The Circuit Judge's ruling was based on the principle laid down in Jenkins v Young Brothers Transport Ltd  EWHC 151, and took this to be wider authority that the benefit and the burden of a CFA can be validly assigned between firms. The Judge felt bound by this case, although only a county court decision. This widened the position that valid assignment is not restricted to circumstances where the transfer is as a result of the claimant following their solicitor to their new firm.
Although the Defendant will not be appealing the decision, another possible test case in relation to CFAs has emerged.
(2) Budana v Leeds Teaching Hospitals NHS Trust
Permission for the Claimant to appeal has been granted, where it was found that the retainer, including a CFA, was terminated pre-assignment. The Defendant in this case, who is cross-appealing, has asked for the case to be leapfrogged and it may therefore be heard by the Court of Appeal.
At first instance, it was held that the retainer was terminated when the original firm (Baker Rees) told its client it was no longer conducting personal injury work and therefore before the CFA could be assigned to firm Neil Hudgell.
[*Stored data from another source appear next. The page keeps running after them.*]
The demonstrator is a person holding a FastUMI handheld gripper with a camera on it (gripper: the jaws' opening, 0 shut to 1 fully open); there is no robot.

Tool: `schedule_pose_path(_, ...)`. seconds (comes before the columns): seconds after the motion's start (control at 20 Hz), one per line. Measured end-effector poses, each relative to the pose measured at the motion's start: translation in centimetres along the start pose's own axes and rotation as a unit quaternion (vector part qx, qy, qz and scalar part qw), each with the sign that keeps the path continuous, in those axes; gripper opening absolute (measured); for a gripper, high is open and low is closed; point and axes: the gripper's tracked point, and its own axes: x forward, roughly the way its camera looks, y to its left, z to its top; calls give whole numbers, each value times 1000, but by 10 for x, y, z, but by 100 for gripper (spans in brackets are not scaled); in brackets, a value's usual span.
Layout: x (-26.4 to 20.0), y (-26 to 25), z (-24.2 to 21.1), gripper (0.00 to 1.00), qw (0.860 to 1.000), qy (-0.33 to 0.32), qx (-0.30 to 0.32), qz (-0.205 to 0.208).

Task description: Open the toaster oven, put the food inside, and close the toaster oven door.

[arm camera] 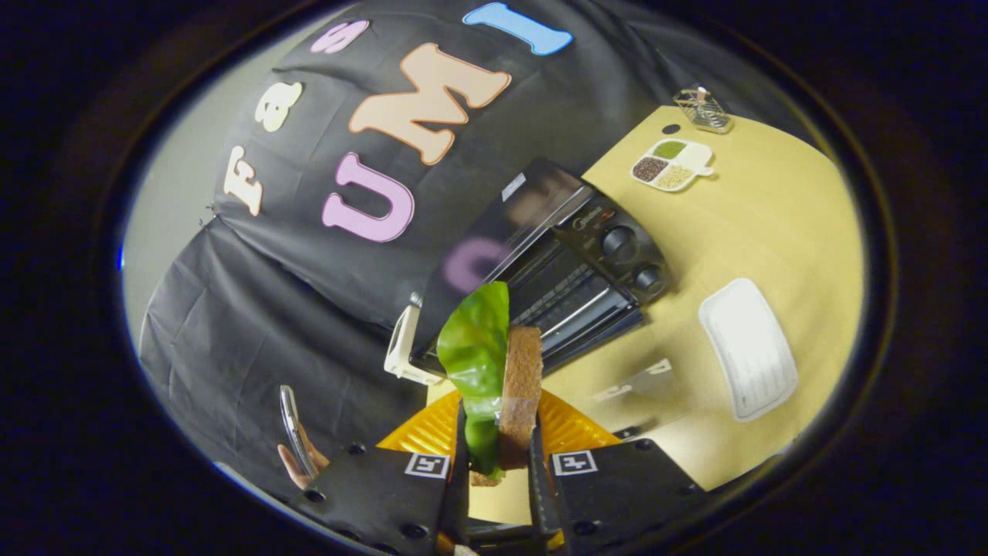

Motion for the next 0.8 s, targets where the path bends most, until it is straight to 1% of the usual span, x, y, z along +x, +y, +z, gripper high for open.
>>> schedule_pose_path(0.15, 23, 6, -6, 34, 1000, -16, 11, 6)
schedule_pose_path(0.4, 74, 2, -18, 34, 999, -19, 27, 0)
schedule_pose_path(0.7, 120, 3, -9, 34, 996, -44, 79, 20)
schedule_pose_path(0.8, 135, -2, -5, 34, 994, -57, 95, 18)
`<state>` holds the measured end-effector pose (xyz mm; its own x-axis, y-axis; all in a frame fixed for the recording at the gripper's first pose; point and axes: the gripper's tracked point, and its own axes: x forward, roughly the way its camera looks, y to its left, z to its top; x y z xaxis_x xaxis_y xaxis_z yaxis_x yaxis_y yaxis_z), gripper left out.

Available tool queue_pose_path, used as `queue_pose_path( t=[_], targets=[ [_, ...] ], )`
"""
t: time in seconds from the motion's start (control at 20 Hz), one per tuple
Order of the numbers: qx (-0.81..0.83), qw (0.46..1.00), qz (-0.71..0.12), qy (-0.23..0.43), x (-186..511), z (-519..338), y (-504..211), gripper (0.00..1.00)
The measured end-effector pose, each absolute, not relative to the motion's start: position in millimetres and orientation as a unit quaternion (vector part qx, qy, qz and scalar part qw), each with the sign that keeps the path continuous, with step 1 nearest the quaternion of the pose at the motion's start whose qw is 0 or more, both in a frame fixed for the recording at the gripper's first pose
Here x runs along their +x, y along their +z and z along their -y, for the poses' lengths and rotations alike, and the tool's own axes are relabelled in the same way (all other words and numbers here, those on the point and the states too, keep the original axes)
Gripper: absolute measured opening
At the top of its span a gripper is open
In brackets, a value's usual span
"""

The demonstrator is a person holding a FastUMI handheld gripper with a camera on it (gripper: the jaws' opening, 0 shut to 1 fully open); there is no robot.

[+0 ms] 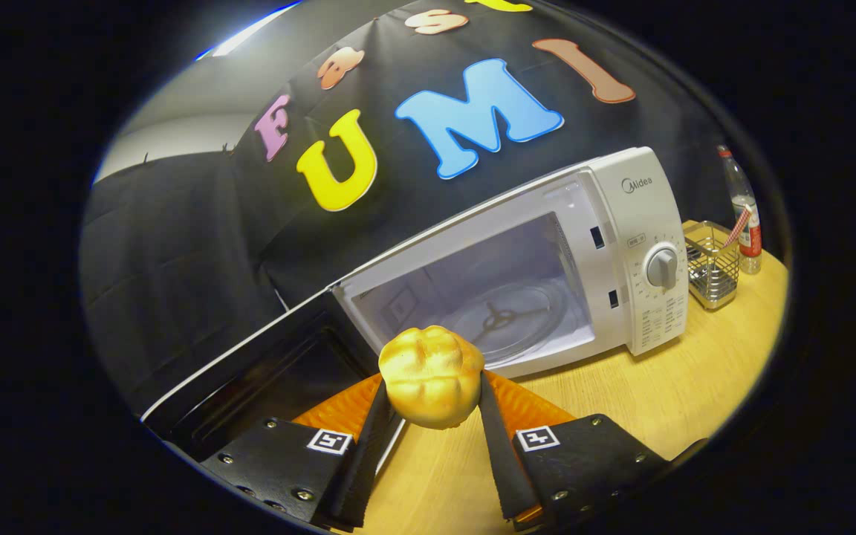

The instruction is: Open the microwave, put the food inside, and close the microwave door.

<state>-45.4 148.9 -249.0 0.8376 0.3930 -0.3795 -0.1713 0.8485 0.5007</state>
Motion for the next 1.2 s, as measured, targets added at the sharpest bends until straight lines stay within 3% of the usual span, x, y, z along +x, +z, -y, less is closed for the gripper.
queue_pose_path(
  t=[0.55,1.2],
  targets=[
    [0.279,0.917,-0.265,0.105,46.6,-186.0,-315.4,0.66],
    [0.257,0.921,-0.282,0.076,83.6,-170.2,-353.2,0.66]
  ],
)
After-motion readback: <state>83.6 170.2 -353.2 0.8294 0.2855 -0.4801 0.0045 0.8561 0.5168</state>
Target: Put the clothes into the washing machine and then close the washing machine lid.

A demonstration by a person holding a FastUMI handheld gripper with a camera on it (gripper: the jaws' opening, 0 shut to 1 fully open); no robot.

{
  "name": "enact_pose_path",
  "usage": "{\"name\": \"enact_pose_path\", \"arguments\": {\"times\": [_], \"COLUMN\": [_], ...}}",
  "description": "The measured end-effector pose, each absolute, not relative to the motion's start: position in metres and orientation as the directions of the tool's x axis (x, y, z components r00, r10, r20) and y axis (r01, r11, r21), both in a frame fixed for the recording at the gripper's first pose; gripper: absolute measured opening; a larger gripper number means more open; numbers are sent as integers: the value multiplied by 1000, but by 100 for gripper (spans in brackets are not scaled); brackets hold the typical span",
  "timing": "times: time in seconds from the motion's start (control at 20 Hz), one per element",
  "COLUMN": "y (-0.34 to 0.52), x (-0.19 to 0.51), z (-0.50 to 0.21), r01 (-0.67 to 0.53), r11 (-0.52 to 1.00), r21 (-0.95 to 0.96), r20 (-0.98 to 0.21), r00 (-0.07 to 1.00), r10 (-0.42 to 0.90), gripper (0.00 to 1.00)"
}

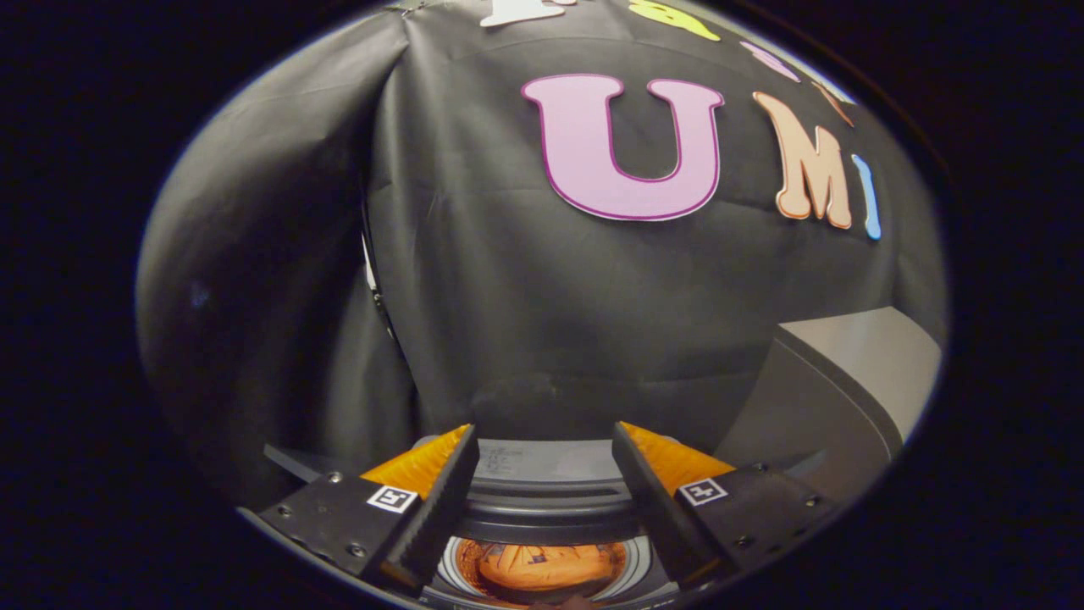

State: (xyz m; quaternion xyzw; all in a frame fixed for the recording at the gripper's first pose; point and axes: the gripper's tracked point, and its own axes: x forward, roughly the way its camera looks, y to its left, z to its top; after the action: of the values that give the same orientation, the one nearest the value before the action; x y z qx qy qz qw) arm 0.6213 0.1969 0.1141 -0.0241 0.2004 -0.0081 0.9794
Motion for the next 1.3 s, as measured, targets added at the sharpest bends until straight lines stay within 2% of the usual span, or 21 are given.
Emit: {"name": "enact_pose_path", "arguments": {"times": [0.15,0.45,1.0,1.3], "y": [192,192,180,188], "x": [614,613,593,576], "z": [112,118,119,119], "r01": [7,-33,-70,-62], "r11": [999,999,997,996], "r21": [-49,26,-38,58], "r20": [-407,-344,-292,-266], "r00": [913,938,955,961], "r10": [-27,40,56,75], "gripper": [96,96,97,97]}}
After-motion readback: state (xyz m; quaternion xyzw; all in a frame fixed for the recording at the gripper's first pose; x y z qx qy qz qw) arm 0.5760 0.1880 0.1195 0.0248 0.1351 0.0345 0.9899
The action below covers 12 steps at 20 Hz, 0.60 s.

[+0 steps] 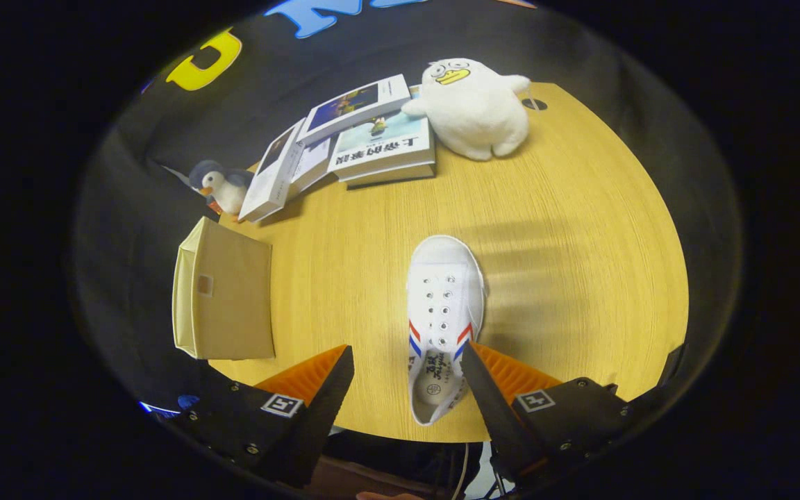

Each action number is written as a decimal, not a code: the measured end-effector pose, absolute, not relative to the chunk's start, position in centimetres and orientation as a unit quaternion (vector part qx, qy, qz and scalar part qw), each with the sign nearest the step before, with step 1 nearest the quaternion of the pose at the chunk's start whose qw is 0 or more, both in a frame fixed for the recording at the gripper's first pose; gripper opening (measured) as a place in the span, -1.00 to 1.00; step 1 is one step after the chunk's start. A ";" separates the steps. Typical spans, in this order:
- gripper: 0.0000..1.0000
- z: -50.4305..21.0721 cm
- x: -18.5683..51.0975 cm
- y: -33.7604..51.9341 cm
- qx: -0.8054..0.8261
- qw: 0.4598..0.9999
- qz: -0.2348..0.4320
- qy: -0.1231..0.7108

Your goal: Open the storage box then place both shoes into the box .Put the left shoe in first, then the right shoe, with the right side of both shoes facing outward in a uniform manner.

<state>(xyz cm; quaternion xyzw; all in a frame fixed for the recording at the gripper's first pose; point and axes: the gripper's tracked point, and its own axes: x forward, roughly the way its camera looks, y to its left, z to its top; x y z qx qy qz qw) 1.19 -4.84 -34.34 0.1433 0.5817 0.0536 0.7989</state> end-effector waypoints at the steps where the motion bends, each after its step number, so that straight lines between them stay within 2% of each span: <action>1: 0.91 -35.0 1.0 -5.0 0.152 0.796 0.054 0.583; 4: 0.75 -36.8 0.3 -5.9 0.157 0.786 0.039 0.597; 11: 0.67 -41.5 0.1 -8.5 0.096 0.781 0.021 0.617; 12: 0.48 -41.9 0.1 -8.5 0.089 0.778 0.022 0.622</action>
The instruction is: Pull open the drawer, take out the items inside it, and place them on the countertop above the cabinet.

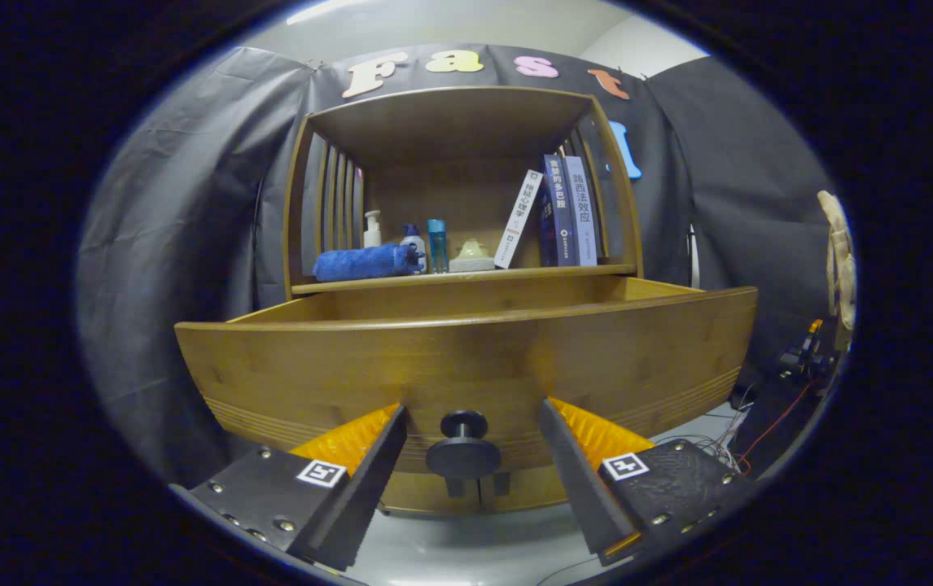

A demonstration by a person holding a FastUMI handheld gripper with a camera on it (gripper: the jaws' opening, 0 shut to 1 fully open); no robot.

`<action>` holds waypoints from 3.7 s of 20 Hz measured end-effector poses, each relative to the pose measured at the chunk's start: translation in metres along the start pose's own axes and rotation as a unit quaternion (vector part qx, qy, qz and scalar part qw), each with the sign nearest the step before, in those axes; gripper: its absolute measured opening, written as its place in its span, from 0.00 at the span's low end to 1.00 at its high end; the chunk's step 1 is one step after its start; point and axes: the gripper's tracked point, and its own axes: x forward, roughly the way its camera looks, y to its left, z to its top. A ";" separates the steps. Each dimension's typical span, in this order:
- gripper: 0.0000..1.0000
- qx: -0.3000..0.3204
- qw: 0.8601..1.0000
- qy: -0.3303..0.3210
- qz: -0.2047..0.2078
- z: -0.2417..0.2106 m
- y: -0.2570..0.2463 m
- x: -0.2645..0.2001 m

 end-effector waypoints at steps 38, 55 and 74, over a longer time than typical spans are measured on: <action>0.98 -0.017 1.000 0.008 -0.008 0.025 0.013 0.194; 0.96 -0.096 0.993 -0.023 0.060 0.143 0.094 0.079; 0.96 -0.062 0.998 -0.011 0.022 0.233 0.033 -0.069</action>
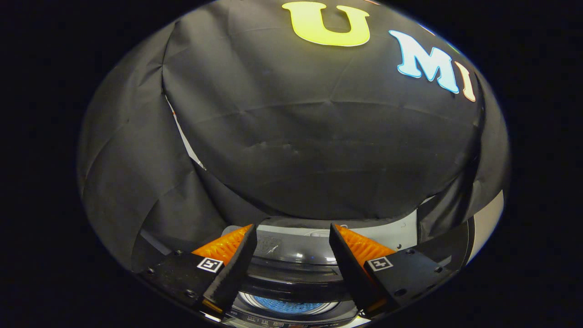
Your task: Put the clothes into the washing machine and then close the washing machine lid.
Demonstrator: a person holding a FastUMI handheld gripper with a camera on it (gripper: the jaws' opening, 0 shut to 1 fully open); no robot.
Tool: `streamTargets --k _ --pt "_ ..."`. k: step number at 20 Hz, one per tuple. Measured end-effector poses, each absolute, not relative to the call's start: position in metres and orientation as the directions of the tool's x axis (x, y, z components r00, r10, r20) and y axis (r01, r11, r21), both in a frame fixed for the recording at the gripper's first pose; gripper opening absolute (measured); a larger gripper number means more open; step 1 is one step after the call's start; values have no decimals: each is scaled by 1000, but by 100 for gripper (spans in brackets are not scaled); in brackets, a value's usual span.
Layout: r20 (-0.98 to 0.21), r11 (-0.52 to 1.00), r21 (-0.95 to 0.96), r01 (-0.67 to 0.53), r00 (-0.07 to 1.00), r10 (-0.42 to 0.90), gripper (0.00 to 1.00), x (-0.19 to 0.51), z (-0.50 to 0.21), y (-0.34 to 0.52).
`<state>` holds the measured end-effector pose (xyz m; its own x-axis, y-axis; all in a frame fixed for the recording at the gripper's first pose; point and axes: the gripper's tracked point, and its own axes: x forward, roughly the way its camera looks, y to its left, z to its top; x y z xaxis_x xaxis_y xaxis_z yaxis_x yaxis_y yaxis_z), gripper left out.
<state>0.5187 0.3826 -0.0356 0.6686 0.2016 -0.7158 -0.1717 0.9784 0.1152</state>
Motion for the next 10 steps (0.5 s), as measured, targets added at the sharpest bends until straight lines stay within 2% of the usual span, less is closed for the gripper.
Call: streamTargets --k 10 --pt "-706 976 122 -181 675 214 99 473 -46 388"
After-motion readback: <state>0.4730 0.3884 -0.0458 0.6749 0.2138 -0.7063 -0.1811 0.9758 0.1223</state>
As a result, there was no valid CFA to be transferred. Nevertheless, a second CFA which was subsequently entered into with Neil Hudgell, on the basis that it would only apply if there was a problem with assignment of the first CFA, was found to be valid. The Claimant was awarded Neil Hudgell's base fees, disbursements and VAT, but not the costs of Baker Rees.
An appeal is eagerly awaited given that the Judge saw "much force" in defending counsel's criticisms.
(3) Implications for defendants
Given that the principles on the assignment of pre-Jackson CFAs are based on county court authorities, a Court of Appeal decision on the issue is likely to be welcomed by all parties, to provide clarity and guidance for the large number of cases waiting in the wings. This is particularly so, given the likely number of applicable cases; large numbers of CFAs entered into before the reforms have since been sold on to larger firms, as the market has consolidated.
The issue is particularly significant for defendants as a valid CFA assignment will mean a success fee is recoverable from the defendant.